About this exercise
Check every line below for the word "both" and copy each one that has it.

Data excerpts:
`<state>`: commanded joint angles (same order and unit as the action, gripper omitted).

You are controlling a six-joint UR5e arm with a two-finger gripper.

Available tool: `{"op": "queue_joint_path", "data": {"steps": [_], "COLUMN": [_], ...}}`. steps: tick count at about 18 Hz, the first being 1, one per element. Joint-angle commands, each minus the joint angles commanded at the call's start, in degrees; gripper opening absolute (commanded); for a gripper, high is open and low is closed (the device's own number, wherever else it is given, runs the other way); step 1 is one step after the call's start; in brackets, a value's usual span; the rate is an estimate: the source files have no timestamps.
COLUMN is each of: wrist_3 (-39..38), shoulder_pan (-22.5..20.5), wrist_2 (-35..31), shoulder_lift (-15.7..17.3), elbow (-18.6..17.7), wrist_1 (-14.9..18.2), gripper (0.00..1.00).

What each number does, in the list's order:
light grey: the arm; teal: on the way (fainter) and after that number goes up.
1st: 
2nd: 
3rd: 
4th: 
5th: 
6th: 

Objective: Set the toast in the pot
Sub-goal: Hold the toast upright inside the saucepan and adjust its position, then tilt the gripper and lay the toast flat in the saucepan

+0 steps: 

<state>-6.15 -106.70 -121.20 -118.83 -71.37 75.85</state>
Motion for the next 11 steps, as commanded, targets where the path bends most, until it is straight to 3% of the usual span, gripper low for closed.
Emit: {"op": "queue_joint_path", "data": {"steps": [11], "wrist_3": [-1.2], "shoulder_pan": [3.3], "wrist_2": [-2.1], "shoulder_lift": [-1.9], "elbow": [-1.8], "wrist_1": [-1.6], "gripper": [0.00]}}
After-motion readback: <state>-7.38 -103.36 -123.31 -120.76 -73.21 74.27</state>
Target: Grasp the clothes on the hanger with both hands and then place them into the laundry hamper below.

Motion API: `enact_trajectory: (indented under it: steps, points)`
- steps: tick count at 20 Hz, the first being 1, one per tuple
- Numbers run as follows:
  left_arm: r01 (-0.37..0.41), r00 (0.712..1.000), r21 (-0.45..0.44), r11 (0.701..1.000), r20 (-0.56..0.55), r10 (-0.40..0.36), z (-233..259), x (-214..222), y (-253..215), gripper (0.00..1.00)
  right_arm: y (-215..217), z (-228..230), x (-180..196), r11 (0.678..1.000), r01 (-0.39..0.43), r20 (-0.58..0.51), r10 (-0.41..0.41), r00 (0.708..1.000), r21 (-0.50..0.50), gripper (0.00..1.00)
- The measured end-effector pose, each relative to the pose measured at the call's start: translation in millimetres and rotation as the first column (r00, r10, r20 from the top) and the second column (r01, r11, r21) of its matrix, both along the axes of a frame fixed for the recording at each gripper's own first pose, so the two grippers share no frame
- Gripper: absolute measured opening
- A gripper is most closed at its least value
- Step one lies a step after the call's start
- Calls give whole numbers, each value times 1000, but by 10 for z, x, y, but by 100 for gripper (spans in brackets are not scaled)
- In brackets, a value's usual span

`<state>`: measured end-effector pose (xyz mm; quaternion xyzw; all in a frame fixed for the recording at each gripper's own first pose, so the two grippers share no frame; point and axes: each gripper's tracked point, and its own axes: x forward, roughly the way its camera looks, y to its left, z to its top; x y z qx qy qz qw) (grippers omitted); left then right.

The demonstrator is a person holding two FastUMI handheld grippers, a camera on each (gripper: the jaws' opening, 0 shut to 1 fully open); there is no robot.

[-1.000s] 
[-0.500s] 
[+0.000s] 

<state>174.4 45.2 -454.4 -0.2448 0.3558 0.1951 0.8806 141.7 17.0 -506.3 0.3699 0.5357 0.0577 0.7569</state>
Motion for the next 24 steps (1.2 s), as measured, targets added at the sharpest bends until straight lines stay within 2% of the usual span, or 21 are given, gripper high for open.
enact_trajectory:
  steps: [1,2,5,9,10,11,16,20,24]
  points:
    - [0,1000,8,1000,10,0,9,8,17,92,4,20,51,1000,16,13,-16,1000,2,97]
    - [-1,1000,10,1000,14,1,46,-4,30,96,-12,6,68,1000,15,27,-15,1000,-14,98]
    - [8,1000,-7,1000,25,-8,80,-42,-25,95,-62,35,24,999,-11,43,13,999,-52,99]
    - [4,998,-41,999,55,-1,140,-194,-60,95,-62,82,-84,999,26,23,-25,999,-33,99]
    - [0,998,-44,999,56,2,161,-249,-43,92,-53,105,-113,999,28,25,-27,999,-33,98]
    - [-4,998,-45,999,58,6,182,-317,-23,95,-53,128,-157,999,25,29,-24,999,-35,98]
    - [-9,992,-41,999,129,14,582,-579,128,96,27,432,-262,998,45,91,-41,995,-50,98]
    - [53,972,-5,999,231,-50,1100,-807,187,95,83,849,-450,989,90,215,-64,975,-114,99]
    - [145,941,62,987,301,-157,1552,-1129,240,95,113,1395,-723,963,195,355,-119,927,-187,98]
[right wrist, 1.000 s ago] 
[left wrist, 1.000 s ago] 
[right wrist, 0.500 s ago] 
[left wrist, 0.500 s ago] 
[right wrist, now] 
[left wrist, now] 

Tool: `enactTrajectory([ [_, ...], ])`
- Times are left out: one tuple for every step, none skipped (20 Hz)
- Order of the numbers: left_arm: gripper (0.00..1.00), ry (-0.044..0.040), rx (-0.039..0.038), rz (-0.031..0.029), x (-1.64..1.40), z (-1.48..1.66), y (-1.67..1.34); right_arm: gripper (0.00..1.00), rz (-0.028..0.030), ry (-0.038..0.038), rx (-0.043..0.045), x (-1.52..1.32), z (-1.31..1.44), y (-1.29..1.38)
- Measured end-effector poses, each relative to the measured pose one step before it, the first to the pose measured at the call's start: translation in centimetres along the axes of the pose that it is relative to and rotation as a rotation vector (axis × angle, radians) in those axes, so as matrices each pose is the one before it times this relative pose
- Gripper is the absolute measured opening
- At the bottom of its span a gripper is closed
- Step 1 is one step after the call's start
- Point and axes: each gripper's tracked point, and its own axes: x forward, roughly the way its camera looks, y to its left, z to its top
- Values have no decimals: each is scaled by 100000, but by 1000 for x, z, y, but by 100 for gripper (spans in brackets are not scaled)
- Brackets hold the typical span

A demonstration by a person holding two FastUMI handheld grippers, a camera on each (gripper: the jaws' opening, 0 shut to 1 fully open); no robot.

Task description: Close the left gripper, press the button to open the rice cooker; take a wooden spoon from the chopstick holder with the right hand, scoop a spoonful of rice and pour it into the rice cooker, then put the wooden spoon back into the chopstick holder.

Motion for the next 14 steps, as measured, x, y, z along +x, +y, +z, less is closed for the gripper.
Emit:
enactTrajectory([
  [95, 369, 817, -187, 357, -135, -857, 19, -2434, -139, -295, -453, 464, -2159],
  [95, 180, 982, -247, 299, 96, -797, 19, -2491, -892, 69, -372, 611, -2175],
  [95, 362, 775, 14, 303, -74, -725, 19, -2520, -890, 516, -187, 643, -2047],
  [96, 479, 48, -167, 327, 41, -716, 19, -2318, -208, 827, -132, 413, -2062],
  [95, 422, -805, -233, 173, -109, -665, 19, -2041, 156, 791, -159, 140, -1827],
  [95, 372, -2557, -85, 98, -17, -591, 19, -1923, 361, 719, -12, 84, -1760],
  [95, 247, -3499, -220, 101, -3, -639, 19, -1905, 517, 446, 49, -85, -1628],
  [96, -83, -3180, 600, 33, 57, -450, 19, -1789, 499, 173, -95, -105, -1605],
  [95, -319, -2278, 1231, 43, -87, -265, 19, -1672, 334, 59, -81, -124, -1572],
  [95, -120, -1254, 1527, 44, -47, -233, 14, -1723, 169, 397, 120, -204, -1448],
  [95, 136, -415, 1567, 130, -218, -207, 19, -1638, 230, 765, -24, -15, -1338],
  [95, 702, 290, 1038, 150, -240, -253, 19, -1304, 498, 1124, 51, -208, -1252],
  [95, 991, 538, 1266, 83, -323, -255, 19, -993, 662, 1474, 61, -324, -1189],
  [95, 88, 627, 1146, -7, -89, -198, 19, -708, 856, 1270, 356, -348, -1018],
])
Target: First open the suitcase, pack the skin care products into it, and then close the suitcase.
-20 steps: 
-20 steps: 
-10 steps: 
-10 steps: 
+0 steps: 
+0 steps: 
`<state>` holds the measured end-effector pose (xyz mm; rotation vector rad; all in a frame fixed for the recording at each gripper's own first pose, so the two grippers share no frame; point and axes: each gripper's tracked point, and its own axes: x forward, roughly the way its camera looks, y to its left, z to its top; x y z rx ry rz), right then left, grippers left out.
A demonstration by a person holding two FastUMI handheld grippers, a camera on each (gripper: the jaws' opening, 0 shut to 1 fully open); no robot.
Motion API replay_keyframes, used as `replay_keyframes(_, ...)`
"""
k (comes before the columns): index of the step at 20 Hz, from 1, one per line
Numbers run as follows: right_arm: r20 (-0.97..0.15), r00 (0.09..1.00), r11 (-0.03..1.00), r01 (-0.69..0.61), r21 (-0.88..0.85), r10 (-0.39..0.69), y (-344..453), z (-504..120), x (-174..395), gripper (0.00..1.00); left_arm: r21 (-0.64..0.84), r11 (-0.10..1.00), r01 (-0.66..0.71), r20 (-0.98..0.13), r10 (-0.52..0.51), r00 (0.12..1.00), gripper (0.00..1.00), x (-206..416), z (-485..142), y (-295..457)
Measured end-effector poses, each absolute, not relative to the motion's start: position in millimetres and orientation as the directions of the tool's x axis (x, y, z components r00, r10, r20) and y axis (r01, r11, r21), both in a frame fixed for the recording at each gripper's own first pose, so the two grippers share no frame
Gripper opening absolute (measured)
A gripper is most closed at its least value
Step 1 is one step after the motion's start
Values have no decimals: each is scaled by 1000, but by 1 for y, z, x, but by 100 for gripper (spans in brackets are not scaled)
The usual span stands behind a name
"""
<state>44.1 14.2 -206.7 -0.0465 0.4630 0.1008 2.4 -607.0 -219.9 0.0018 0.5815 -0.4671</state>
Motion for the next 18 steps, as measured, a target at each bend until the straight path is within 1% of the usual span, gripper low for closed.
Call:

Output
Target: Grasp the clothes on the hanger with both hands and then place them into the laundry hamper below.
- The measured end-effector pose, each relative to the pose measured at the call's start: translation in millimetres and rotation as the first column (r00, r10, r20 from the top) and the second column (r01, r11, r21) of its matrix, both along the axes of a frame fixed for the recording at each gripper's own first pose, so the two grippers share no frame
Measured end-effector poses, each absolute, not relative to the motion's start: position in millimetres and orientation as the directions of the tool's x axis (x, y, z components r00, r10, r20) and y axis (r01, r11, r21), both in a frame fixed for the recording at each gripper's own first pose, so the two grippers share no frame

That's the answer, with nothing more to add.